_What you are asked to do_
Type out the entries again, matching each one exactly.

•••••

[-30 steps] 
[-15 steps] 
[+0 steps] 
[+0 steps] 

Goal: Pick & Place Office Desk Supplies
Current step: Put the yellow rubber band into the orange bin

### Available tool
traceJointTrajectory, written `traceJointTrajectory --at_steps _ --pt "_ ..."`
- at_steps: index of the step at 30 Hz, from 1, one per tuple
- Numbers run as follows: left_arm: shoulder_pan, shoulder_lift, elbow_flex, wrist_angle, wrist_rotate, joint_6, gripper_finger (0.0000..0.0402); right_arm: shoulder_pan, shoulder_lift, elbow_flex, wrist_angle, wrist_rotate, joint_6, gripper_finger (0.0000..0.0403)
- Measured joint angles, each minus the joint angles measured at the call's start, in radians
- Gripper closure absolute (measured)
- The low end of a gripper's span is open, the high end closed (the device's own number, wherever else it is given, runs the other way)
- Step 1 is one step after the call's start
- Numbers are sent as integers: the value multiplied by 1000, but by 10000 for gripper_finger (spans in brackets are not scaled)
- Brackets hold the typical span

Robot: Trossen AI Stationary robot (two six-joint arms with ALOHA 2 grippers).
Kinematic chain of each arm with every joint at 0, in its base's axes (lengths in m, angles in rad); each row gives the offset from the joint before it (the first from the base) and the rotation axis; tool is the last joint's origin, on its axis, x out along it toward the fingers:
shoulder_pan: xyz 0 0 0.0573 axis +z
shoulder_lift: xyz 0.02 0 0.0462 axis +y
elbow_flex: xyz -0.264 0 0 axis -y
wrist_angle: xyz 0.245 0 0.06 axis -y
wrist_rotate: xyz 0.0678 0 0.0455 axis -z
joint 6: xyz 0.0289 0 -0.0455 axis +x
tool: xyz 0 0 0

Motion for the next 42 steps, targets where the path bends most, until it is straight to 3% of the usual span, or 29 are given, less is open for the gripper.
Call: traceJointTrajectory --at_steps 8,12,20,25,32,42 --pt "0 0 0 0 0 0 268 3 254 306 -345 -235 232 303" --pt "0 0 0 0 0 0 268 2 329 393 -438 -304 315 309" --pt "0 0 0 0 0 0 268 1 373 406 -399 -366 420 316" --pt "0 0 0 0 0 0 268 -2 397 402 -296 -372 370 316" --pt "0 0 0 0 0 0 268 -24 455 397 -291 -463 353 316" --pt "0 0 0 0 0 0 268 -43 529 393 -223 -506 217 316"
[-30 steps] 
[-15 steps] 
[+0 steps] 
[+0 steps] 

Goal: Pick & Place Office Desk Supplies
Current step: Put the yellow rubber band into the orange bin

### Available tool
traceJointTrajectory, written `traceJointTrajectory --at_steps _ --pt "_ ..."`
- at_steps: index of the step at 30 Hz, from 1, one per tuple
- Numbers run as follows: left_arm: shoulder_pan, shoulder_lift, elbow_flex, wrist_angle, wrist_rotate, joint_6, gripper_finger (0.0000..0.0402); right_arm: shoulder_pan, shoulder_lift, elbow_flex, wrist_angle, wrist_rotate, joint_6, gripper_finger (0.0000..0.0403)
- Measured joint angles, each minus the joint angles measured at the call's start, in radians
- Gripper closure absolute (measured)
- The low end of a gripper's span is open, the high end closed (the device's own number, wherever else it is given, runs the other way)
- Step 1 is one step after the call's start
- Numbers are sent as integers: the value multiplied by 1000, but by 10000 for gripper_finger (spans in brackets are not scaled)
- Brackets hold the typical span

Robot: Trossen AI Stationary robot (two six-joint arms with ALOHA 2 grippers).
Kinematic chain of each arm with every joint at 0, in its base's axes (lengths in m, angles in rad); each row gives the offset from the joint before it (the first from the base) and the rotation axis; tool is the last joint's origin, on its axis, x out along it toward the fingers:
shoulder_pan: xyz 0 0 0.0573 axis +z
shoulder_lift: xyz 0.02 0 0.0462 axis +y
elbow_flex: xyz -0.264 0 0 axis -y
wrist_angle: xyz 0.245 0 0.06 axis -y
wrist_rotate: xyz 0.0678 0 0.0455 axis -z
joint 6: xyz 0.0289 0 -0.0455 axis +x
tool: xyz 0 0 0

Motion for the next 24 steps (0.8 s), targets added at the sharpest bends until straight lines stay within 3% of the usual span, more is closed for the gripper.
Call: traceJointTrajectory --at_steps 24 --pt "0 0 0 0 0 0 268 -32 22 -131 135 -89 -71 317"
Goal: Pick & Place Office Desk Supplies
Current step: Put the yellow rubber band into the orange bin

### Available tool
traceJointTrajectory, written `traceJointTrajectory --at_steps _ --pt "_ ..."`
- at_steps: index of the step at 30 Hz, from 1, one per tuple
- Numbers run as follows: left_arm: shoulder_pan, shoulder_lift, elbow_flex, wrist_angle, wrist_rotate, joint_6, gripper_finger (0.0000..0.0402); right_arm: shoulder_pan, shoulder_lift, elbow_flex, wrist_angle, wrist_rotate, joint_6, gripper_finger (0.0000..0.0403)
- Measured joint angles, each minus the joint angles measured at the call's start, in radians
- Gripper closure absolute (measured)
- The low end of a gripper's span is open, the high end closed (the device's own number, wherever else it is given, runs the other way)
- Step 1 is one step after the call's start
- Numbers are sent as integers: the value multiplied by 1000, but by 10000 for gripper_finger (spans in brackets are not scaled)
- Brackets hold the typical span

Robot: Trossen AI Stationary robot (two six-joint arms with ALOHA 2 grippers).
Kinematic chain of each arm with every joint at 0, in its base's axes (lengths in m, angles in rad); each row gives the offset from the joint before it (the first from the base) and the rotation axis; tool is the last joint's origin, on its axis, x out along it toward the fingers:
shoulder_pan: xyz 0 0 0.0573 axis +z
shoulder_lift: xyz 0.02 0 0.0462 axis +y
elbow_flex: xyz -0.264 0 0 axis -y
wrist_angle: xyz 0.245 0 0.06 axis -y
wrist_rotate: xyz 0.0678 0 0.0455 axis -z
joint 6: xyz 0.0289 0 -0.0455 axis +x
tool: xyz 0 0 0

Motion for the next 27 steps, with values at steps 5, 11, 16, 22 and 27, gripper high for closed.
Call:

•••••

_Solution_
[-30 steps] 
[-15 steps] 
[+0 steps] 
[+0 steps] 

Goal: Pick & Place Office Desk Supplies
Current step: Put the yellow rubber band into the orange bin

### Available tool
traceJointTrajectory, written `traceJointTrajectory --at_steps _ --pt "_ ..."`
- at_steps: index of the step at 30 Hz, from 1, one per tuple
- Numbers run as follows: left_arm: shoulder_pan, shoulder_lift, elbow_flex, wrist_angle, wrist_rotate, joint_6, gripper_finger (0.0000..0.0402); right_arm: shoulder_pan, shoulder_lift, elbow_flex, wrist_angle, wrist_rotate, joint_6, gripper_finger (0.0000..0.0403)
- Measured joint angles, each minus the joint angles measured at the call's start, in radians
- Gripper closure absolute (measured)
- The low end of a gripper's span is open, the high end closed (the device's own number, wherever else it is given, runs the other way)
- Step 1 is one step after the call's start
- Numbers are sent as integers: the value multiplied by 1000, but by 10000 for gripper_finger (spans in brackets are not scaled)
- Brackets hold the typical span

Robot: Trossen AI Stationary robot (two six-joint arms with ALOHA 2 grippers).
Kinematic chain of each arm with every joint at 0, in its base's axes (lengths in m, angles in rad); each row gives the offset from the joint before it (the first from the base) and the rotation axis; tool is the last joint's origin, on its axis, x out along it toward the fingers:
shoulder_pan: xyz 0 0 0.0573 axis +z
shoulder_lift: xyz 0.02 0 0.0462 axis +y
elbow_flex: xyz -0.264 0 0 axis -y
wrist_angle: xyz 0.245 0 0.06 axis -y
wrist_rotate: xyz 0.0678 0 0.0455 axis -z
joint 6: xyz 0.0289 0 -0.0455 axis +x
tool: xyz 0 0 0

Motion for the next 42 steps, targets where the path bends most, until it is straight to 3% of the usual span, or 29 are given, less is open for the gripper.
Call: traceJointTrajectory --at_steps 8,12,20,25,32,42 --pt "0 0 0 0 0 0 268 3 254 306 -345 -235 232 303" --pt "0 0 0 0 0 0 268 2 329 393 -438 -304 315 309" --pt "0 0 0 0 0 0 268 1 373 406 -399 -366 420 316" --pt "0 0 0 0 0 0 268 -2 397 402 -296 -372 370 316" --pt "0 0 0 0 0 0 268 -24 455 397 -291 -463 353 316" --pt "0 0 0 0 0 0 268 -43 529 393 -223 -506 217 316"
[-30 steps] 
[-15 steps] 
[+0 steps] 
[+0 steps] 

Goal: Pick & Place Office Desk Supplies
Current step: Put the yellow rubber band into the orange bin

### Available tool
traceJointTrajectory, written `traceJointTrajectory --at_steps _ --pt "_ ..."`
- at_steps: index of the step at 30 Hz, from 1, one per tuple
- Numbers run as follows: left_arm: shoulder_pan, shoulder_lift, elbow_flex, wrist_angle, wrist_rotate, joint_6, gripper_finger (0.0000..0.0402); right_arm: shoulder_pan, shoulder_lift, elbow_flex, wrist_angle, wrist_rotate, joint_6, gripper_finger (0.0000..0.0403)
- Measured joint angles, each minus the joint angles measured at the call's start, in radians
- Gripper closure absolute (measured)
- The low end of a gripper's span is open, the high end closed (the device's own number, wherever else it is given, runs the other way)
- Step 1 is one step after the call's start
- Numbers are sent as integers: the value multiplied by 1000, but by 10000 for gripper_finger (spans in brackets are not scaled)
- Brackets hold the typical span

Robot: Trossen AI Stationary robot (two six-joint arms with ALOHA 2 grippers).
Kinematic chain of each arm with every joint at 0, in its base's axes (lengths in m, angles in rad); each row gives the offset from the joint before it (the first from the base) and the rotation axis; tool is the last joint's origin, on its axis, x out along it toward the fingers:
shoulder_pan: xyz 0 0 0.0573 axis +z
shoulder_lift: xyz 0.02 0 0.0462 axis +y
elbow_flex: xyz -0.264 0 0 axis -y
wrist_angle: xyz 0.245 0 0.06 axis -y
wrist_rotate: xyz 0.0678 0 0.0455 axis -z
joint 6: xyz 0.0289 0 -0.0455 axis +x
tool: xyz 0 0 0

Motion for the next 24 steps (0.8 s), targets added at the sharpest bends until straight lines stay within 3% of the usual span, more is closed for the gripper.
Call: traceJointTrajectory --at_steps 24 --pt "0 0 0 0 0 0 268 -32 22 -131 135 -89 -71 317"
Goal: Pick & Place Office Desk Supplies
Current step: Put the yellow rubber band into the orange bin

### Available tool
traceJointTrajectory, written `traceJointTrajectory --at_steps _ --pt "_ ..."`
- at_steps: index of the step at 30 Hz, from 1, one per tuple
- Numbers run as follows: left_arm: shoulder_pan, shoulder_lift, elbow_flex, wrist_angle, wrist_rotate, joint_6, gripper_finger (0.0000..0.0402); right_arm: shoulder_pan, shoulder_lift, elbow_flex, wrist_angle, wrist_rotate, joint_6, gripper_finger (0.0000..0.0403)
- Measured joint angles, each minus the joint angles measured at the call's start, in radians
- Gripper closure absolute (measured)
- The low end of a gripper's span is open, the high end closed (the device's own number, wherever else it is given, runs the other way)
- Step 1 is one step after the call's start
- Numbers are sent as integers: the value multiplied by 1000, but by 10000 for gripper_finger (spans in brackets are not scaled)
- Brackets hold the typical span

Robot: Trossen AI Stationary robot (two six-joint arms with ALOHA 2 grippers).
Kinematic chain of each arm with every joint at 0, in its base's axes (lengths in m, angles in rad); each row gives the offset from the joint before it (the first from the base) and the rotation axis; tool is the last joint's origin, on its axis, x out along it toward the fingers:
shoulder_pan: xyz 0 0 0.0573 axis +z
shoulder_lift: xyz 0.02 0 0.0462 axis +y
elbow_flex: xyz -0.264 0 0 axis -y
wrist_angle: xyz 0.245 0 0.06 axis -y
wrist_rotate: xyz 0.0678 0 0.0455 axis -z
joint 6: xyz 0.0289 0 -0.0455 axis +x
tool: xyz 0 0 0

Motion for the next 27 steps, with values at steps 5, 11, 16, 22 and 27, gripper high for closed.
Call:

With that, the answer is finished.